Winston Riley ("Petitioner") filed this petition of habeas corpus under 28 U.S.C. § 2254, challenging his conviction on charges of criminal attempt to commit robbery and criminal attempt to commit larceny.
For the reasons that follow, the Second Amended Petition is DENIED.
I. FACTUAL AND PROCEDURAL BACKGROUND
A. Factual Allegations
The Connecticut Appellate Court determined that the jury reasonably could have found the facts as follows.

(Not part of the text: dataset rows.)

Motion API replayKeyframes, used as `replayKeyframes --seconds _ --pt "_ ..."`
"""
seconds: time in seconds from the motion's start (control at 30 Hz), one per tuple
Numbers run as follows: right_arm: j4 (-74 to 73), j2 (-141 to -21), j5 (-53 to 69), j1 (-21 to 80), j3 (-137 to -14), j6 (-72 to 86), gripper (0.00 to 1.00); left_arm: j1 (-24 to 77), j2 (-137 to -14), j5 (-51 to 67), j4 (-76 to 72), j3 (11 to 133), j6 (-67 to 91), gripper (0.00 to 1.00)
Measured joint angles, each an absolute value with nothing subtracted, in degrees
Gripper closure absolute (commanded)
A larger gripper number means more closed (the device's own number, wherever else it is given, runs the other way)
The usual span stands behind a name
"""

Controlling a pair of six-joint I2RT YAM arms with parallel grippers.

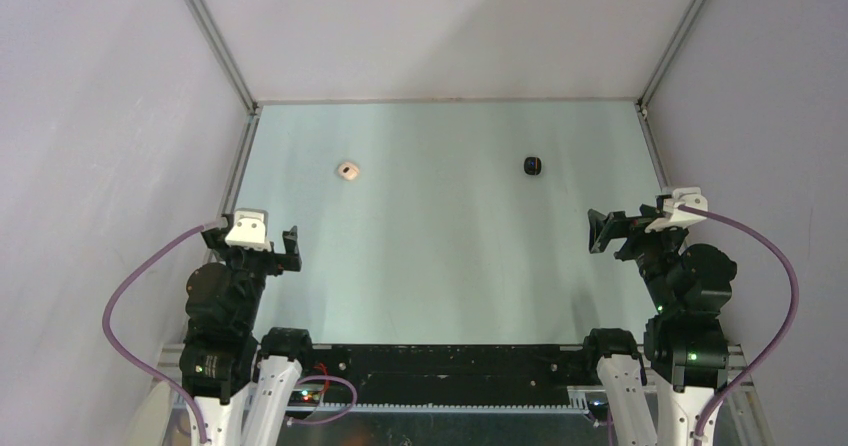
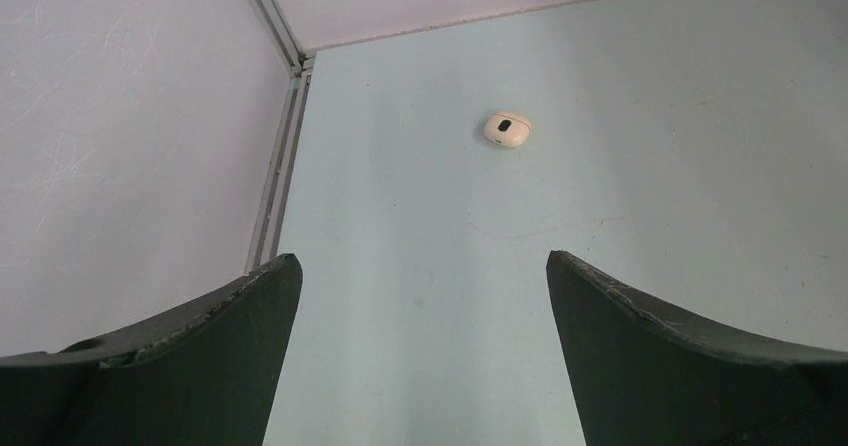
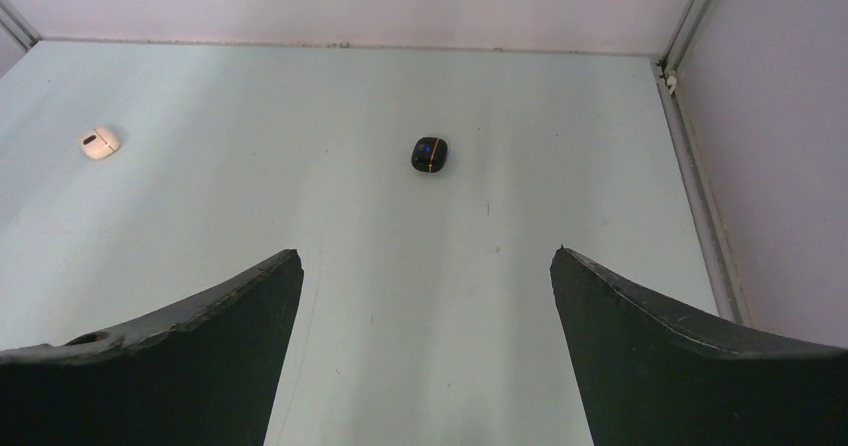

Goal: Insert the wireless bluetooth earbuds into the charging case
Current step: Reset both arms

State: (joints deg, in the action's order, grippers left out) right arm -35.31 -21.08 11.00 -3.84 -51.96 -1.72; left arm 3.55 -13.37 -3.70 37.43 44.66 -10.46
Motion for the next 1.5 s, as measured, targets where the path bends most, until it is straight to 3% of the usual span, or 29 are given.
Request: replayKeyframes --seconds 1.5 --pt "-35.48 -21.08 12.97 -3.11 -51.75 -2.28 0.01 3.29 -13.39 -5.93 36.95 43.55 -9.43 0.01"
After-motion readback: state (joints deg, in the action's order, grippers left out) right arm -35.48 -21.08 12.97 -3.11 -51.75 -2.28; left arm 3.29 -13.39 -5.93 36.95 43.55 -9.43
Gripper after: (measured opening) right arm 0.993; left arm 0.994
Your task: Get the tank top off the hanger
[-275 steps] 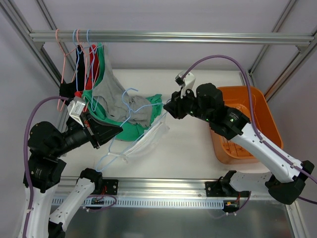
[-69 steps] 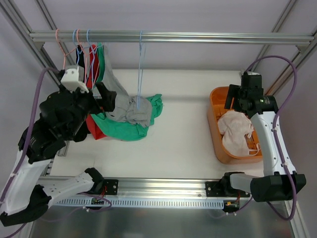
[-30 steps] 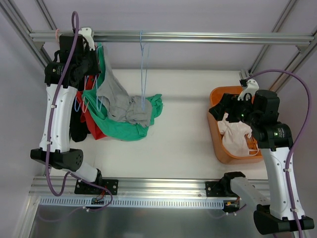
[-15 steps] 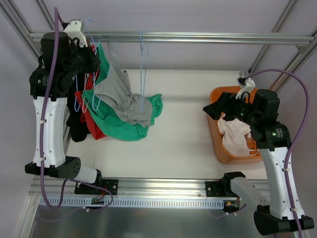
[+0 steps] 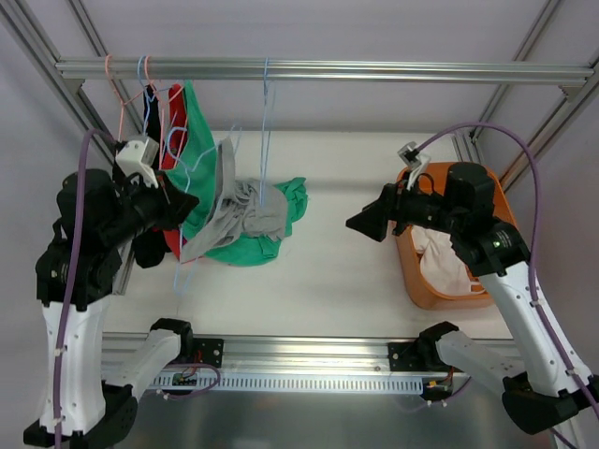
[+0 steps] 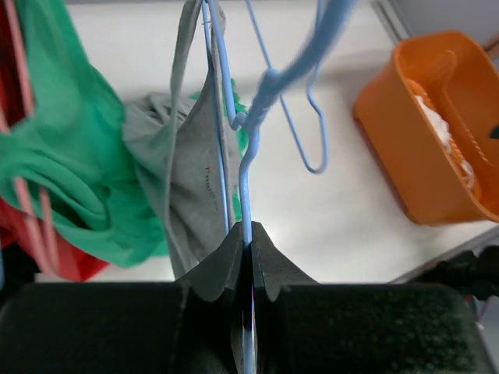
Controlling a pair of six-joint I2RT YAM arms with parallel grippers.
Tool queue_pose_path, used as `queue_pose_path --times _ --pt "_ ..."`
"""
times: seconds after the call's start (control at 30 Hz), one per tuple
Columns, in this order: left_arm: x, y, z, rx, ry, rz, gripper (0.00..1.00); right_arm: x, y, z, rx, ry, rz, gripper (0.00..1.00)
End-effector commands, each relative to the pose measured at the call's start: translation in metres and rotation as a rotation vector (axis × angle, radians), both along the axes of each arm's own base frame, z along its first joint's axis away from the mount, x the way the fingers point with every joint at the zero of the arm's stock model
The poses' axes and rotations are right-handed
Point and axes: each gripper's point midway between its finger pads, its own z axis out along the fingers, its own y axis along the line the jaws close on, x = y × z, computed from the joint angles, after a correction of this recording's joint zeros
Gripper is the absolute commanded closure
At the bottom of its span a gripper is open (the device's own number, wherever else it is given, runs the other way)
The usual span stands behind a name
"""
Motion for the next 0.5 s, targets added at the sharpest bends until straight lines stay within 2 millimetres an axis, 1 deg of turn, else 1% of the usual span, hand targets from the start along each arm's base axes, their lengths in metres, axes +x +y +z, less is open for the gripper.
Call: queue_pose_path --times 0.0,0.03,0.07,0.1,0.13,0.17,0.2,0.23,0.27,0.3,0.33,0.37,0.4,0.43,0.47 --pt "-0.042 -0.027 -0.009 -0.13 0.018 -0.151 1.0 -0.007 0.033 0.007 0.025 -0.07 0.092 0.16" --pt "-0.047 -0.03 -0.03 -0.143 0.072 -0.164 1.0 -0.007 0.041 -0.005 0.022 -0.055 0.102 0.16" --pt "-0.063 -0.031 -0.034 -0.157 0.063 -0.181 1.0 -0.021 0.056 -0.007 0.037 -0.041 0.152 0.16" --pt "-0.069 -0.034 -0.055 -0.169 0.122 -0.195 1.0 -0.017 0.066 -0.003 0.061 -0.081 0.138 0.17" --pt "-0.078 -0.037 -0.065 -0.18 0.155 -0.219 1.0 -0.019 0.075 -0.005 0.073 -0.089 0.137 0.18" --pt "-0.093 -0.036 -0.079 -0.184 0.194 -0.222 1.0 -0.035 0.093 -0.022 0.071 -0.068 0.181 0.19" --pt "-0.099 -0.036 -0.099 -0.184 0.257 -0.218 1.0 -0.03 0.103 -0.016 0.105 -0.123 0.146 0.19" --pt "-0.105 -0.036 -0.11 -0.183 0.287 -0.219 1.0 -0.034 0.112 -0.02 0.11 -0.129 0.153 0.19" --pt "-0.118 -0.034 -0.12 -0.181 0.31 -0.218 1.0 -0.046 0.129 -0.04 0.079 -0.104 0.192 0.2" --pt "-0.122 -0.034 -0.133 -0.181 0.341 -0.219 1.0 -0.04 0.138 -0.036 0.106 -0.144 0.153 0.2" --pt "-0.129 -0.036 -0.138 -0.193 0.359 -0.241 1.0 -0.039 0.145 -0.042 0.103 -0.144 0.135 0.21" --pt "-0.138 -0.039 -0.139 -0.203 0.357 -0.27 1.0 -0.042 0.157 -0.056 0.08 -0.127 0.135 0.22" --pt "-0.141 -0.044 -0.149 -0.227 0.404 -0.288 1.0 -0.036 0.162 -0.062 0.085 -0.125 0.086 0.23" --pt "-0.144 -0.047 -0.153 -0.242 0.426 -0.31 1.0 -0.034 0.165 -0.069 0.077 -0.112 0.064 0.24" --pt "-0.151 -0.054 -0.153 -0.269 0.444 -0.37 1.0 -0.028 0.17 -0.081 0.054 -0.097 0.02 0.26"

On March 18, 2012, the [petitioner] drove to the Mohegan Sun Casino in Montville in order to make up an $800 gambling loss from the prior day. Upon his arrival at the casino, the [petitioner] attempted to withdraw money from an automated teller machine, but could not do so because his wife had transferred money out of their account. After returning to his car and falling asleep for a period of time, the [petitioner] woke up and decided to commit a robbery. The [petitioner] thus slipped a knife up the sleeve of his sweatshirt and began to walk around the parking garage.
Louise Carty, an eighty-three year old woman, was at the casino on March 18, 2012, to play the penny slots. As she was entering the elevator in the Winter Parking Garage, Carty noticed that a man, later identified as the [petitioner], was following her inside. After the elevator door closed, the man, whom Carty was never able to
identify, "all of a sudden pull[ed] a knife out of his pocket and head[ed] toward me." In response, Carty screamed, "No, no, no," and shoved the man, causing him to jump away from her. Carty then grabbed the man's sweatshirt by the sleeve and pursued him off the elevator. The man never took or demanded money or property from Carty or verbally threatened her.State v. Riley, 159 Conn. App. 462, 466-67, 123 A.3d 123, 127-28 (2015), cert. denied, 319 Conn. 949, 125 A.3d 528 (2015) (footnote omitted).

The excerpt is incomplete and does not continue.